PROBLEM STATEMENT>
Write how many lines in the records below include the string "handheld". No other text should be given.

SUPPLIED INFORMATION>
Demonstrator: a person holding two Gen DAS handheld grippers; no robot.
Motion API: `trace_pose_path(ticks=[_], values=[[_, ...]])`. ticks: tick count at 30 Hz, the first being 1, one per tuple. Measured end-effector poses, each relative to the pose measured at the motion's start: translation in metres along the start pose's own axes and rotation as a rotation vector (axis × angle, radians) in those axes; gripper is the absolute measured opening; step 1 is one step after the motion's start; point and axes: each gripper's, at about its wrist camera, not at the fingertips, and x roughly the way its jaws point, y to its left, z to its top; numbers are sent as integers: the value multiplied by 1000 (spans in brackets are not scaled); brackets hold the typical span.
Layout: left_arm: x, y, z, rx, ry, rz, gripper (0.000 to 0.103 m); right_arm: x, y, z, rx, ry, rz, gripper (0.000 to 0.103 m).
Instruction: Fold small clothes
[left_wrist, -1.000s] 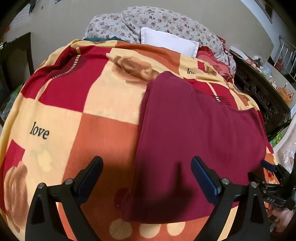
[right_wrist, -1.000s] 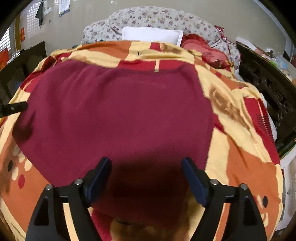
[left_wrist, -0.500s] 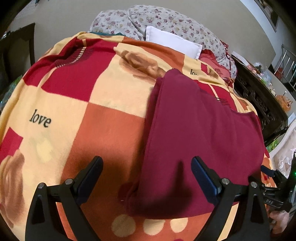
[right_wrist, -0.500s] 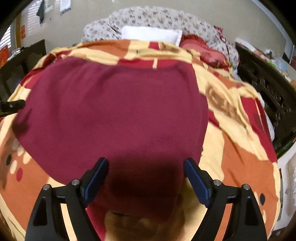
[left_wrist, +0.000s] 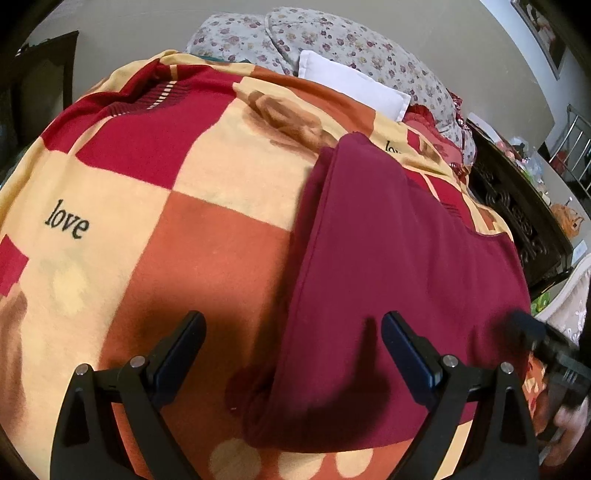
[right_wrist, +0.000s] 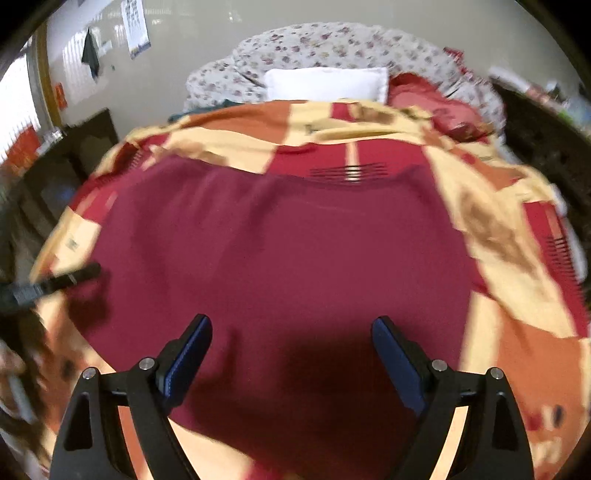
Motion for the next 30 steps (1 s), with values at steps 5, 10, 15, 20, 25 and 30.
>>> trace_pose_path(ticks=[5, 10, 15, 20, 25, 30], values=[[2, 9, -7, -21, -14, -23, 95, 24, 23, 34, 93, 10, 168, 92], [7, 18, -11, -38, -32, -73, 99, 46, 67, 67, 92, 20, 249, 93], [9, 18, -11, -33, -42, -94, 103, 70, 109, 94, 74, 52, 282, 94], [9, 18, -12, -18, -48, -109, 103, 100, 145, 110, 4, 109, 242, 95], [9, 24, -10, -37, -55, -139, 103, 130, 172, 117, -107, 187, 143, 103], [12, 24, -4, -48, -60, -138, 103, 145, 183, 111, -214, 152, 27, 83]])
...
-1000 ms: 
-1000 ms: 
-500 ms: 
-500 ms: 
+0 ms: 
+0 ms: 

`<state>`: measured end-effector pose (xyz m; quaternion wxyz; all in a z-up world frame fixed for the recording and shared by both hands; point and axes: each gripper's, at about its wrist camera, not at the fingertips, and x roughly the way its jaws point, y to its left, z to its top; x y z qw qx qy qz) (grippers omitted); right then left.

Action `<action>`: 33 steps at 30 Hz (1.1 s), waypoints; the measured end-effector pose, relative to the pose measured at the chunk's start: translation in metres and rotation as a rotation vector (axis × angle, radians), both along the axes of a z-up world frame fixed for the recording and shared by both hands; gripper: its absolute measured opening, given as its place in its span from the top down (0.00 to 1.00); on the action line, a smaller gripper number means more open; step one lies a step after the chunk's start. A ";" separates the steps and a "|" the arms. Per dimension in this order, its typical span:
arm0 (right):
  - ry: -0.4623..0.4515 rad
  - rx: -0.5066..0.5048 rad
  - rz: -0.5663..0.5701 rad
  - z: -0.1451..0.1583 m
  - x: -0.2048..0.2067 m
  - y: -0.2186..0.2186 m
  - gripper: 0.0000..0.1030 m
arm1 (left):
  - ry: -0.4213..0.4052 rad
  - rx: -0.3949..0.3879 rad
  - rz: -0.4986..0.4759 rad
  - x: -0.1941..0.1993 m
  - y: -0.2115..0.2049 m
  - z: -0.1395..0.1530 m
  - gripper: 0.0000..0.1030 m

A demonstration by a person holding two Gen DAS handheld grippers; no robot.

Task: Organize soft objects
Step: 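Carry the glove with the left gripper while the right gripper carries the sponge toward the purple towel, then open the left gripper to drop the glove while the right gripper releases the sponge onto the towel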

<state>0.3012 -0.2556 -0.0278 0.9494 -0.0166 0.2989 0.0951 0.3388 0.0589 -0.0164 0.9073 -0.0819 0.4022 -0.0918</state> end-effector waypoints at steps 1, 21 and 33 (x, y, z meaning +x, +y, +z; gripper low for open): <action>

SOLUTION>
2